### What the exercise asks
Please return the lines of the data that contain "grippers".

Extracted records
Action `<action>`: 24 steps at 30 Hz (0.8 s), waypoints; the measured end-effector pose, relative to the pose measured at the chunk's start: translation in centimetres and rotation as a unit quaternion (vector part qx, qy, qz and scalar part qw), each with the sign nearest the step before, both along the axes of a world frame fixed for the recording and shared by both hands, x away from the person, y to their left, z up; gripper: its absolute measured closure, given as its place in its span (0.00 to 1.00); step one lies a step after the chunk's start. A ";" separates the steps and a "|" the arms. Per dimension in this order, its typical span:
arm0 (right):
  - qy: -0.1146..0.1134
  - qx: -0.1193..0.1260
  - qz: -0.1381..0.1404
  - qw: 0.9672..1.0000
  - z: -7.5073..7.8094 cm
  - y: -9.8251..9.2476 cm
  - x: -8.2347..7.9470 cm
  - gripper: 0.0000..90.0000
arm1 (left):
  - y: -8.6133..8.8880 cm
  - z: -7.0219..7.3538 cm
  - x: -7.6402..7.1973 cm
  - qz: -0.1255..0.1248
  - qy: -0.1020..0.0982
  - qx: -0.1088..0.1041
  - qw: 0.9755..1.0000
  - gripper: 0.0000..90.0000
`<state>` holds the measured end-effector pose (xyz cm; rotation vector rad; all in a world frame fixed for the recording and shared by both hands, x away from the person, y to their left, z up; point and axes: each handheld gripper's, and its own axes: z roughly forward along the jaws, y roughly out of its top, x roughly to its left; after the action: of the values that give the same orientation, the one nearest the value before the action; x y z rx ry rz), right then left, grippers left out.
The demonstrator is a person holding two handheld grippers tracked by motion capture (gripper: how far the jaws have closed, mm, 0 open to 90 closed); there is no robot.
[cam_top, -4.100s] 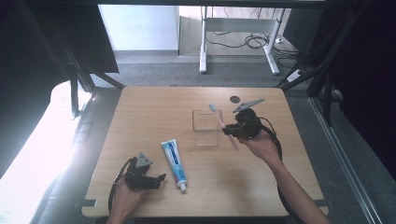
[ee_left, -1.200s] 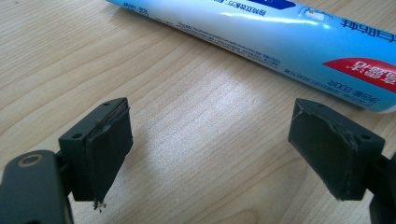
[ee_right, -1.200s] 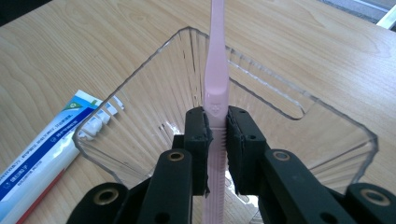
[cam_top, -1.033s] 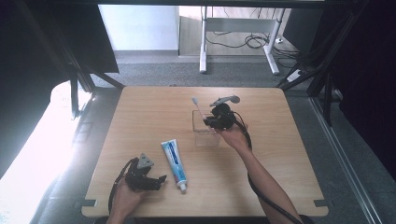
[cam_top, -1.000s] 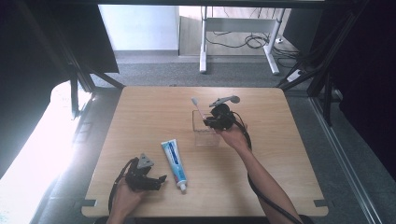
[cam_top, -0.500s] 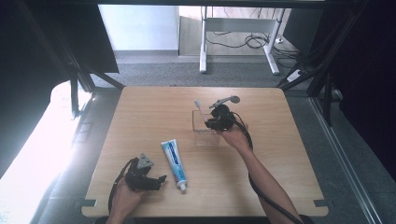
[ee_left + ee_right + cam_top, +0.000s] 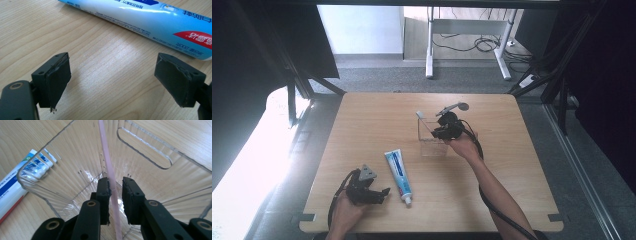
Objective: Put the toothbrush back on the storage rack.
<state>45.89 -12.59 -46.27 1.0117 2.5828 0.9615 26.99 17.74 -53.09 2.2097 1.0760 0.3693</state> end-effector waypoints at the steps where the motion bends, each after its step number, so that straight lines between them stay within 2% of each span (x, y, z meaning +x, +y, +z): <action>1: 0.000 0.000 0.000 1.000 0.0 0.0 -0.1 0.81 | 0.0 0.0 0.0 0.001 0.000 0.000 1.000 0.15; 7: 0.000 0.000 0.005 1.000 0.2 -0.1 -0.3 0.74 | 0.0 0.0 0.0 0.001 0.000 -0.002 1.000 0.15; 14: -0.005 0.008 0.007 1.000 1.0 -0.4 -0.7 0.60 | -0.1 0.0 0.0 0.002 0.001 -0.007 1.000 0.15; 20: -0.008 0.011 0.006 1.000 1.6 -0.5 -1.1 0.47 | -0.1 0.1 0.0 0.001 0.003 -0.017 1.000 0.15; 24: -0.005 0.015 0.007 1.000 1.8 -0.7 -1.2 0.43 | -0.1 0.1 0.0 0.003 0.005 -0.026 1.000 0.15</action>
<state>44.65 -13.25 -44.45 0.9950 2.5772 1.0078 26.98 17.68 -52.99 2.1654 1.0857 0.3293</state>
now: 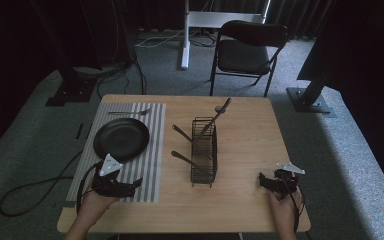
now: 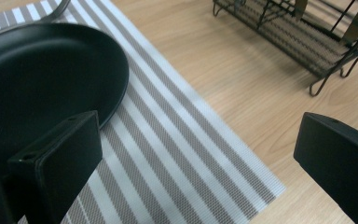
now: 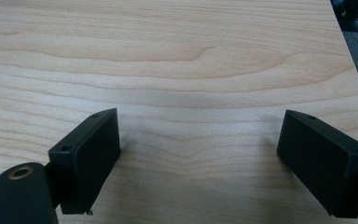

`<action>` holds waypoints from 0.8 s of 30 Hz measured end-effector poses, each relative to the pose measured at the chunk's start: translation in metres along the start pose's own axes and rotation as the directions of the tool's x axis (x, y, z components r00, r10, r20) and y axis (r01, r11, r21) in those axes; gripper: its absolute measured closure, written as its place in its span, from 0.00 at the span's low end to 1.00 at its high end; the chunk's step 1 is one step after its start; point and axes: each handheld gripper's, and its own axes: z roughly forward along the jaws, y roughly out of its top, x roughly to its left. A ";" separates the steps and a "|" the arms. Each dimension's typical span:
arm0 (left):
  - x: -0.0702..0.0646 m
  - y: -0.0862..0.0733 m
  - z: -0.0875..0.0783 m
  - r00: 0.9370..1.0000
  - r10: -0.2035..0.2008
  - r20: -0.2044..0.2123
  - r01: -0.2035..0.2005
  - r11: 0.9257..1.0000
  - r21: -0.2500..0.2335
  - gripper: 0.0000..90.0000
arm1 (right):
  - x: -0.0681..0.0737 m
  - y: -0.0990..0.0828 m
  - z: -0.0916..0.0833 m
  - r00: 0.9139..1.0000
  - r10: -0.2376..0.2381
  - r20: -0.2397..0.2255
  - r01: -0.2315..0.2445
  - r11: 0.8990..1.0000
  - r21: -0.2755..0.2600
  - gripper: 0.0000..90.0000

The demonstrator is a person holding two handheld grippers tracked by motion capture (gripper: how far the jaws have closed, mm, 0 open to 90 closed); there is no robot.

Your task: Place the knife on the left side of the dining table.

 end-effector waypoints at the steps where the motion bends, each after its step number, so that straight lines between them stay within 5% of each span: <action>1: -0.001 0.002 0.000 1.000 0.000 0.005 0.000 1.000 -0.005 0.01 | 0.000 0.000 0.000 1.000 0.000 0.000 0.000 1.000 0.000 0.14; 24: -0.039 0.047 0.000 0.991 0.093 0.098 -0.088 0.994 -0.058 0.01 | 0.000 0.000 0.000 1.000 -0.001 0.000 0.001 1.000 -0.001 0.14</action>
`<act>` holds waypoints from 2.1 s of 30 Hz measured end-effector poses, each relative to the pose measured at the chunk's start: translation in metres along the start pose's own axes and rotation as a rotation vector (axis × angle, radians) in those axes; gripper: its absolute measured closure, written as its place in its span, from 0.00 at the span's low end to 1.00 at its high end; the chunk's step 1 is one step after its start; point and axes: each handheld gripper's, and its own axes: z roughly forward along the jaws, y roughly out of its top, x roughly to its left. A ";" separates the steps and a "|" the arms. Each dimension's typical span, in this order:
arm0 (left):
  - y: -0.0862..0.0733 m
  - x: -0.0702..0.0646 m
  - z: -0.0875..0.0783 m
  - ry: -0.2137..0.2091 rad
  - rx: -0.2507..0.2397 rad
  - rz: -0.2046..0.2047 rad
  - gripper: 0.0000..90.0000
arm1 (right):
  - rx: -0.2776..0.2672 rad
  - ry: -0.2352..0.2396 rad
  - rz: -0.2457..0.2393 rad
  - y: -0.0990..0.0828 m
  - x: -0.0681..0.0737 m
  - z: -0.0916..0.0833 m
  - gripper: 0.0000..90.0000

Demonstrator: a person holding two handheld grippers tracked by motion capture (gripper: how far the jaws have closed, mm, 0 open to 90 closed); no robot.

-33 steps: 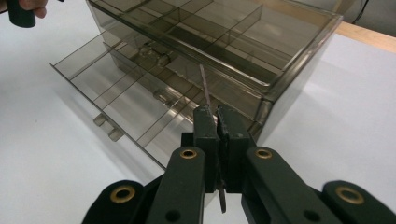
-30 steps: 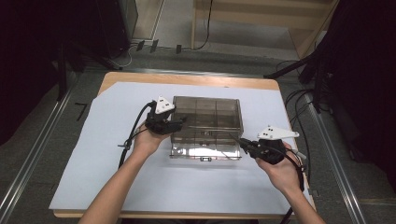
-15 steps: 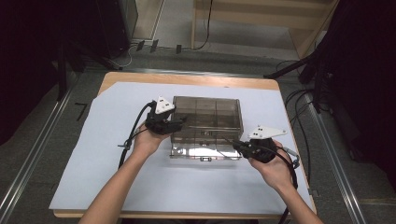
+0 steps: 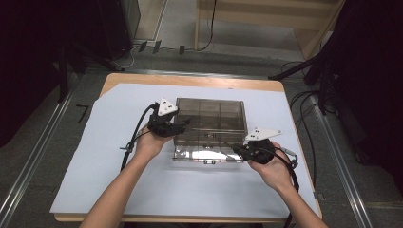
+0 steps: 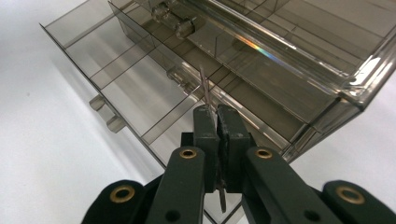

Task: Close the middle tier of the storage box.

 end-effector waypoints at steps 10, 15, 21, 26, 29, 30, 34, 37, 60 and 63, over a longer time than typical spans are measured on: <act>0.000 0.000 0.000 0.001 0.002 0.001 0.50 | 0.022 0.003 -0.003 -0.002 -0.001 0.008 0.97; 0.000 0.000 0.000 0.003 0.000 0.000 0.50 | 0.030 0.000 0.000 -0.003 -0.002 0.009 0.97; 0.000 0.000 0.000 0.003 0.001 0.000 0.50 | 0.035 0.000 0.007 -0.004 -0.002 0.011 0.97; 0.000 0.000 0.000 0.004 0.000 0.000 0.50 | 0.034 0.005 0.014 -0.004 -0.002 0.013 0.96; 0.000 0.000 0.000 0.004 0.000 0.000 0.50 | 0.028 0.004 0.014 -0.004 -0.003 0.013 0.95; 0.000 0.000 0.000 0.004 0.000 -0.001 0.50 | 0.027 0.002 0.024 -0.004 -0.003 0.012 0.94; 0.001 0.000 -0.001 0.000 0.007 0.001 0.50 | 0.016 0.002 0.033 -0.005 -0.004 0.010 0.93; 0.001 0.000 -0.001 -0.001 0.008 0.001 0.50 | 0.004 0.002 0.035 -0.004 -0.004 0.006 0.93; -0.001 -0.001 -0.001 0.002 -0.002 -0.007 0.50 | -0.124 -0.065 0.130 -0.037 -0.017 -0.037 0.87; 0.000 -0.001 -0.001 0.003 0.001 -0.006 0.50 | -0.134 -0.077 0.146 -0.045 -0.019 -0.041 0.86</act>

### Exercise solution
`<state>` holds the measured end-effector pose (xyz cm; rotation vector rad; all in a world frame fixed for the recording and shared by both hands, x away from the person, y to their left, z up; point and axes: each handheld gripper's, and its own axes: z roughly forward along the jaws, y roughly out of its top, x roughly to its left; after the action: of the values that give the same orientation, the one nearest the value before the action; x y z rx ry rz), right then left, grippers left out.
The demonstrator is a person holding two handheld grippers tracked by motion capture (gripper: how far the jaws have closed, mm, 0 open to 90 closed); there is no robot.
The demonstrator is a person holding two handheld grippers tracked by motion capture (gripper: how far the jaws have closed, mm, 0 open to 90 closed); there is no robot.
Demonstrator: a person holding two handheld grippers tracked by motion capture (gripper: how far the jaws have closed, mm, 0 open to 90 closed); no robot.

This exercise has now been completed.